● About this exercise
Return all lines in the data where the string "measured" can be found.

● Data segment
+-------+

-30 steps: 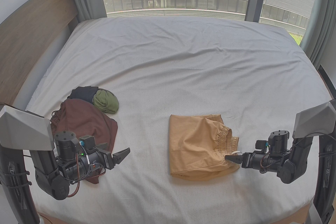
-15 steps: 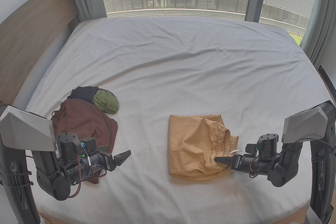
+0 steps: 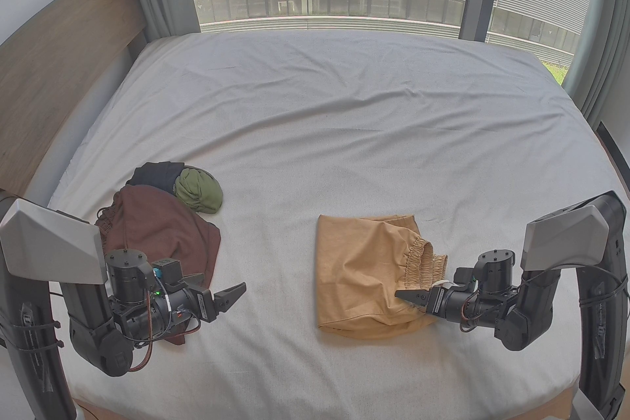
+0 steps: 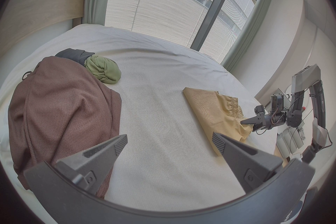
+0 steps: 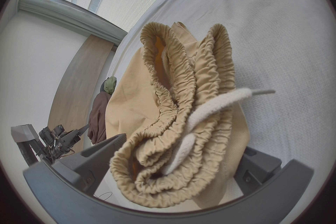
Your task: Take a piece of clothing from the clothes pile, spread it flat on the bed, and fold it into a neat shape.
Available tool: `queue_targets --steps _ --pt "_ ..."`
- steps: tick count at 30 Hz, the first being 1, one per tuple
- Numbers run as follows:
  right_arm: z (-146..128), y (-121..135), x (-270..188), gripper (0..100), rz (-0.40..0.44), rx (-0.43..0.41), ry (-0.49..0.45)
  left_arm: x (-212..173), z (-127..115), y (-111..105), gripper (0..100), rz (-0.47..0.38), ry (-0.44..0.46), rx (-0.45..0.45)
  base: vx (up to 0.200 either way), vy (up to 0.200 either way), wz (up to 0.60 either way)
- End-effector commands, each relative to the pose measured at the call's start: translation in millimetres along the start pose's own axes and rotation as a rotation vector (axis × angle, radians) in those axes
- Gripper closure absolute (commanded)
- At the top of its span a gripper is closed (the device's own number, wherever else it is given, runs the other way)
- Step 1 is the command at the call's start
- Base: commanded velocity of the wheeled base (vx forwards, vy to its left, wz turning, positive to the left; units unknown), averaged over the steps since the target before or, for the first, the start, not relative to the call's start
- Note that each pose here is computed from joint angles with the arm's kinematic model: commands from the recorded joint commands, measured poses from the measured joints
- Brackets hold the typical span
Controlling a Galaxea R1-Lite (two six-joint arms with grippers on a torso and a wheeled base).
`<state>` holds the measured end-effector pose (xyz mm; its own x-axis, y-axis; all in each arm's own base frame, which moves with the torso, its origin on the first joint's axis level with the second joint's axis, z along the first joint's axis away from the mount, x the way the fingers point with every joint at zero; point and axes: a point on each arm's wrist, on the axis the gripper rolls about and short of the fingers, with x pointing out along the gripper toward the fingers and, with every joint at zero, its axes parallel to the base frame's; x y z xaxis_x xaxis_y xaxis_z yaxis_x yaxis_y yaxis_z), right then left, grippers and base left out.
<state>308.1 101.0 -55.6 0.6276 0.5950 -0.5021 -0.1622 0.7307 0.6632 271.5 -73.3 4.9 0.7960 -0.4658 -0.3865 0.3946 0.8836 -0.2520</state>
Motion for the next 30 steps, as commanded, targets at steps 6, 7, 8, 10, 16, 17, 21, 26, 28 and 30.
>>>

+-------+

● The answer
- End-effector commands, each relative to the pose measured at the call's start: translation in millimetres along the start pose's own axes and rotation as a rotation vector (axis × angle, radians) in those axes
- Note that each pose here is computed from joint angles with the arm's kinematic model: commands from the recorded joint commands, measured poses from the measured joints
`<state>` holds the measured end-effector pose (xyz mm; its own x-axis, y-axis; all in each arm's own base frame, which moves with the torso, its origin on the first joint's axis level with the second joint's axis, z along the first joint's axis away from the mount, x the way the fingers point with every joint at zero; point and axes: a point on each arm's wrist, on the axis the gripper rolls about and short of the fingers, with x pointing out along the gripper toward the fingers and, with every joint at zero, its axes parallel to the base frame's; x y z xaxis_x xaxis_y xaxis_z yaxis_x yaxis_y yaxis_z), right then left, grippers and base left out.

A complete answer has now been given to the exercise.